Activity –
Go through the lines of the material and count the ones with the word "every". Give that count alone.

Stored data –
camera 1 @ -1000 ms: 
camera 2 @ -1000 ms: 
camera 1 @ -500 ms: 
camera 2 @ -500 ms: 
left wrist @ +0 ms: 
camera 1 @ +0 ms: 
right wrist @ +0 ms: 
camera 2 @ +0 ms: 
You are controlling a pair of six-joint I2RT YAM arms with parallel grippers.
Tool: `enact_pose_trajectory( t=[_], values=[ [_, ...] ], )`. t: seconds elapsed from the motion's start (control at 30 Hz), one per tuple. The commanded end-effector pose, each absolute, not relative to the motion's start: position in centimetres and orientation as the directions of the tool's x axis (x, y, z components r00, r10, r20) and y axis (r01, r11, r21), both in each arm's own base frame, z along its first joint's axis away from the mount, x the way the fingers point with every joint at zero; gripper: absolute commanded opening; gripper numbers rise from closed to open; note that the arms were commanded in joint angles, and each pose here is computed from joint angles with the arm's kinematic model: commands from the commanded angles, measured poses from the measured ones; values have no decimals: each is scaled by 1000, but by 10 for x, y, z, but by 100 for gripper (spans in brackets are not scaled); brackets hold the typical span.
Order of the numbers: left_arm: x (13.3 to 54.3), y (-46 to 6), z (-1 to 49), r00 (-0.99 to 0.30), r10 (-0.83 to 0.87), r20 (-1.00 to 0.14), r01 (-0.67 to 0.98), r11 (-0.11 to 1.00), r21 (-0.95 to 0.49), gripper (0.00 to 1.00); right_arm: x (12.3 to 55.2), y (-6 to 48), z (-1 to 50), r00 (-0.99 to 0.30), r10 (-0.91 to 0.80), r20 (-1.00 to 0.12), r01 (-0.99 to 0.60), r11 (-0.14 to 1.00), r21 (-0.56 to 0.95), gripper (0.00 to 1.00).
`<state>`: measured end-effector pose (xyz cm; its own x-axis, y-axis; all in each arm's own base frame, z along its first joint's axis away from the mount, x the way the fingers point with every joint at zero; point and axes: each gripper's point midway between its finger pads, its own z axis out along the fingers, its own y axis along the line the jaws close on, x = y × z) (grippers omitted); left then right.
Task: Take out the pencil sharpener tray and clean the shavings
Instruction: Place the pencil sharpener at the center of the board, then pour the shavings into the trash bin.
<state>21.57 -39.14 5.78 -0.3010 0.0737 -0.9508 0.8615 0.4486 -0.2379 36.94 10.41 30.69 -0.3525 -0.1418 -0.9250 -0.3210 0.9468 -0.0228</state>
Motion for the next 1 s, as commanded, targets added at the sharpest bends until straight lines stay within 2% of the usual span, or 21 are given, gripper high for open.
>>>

Solution to this task –
2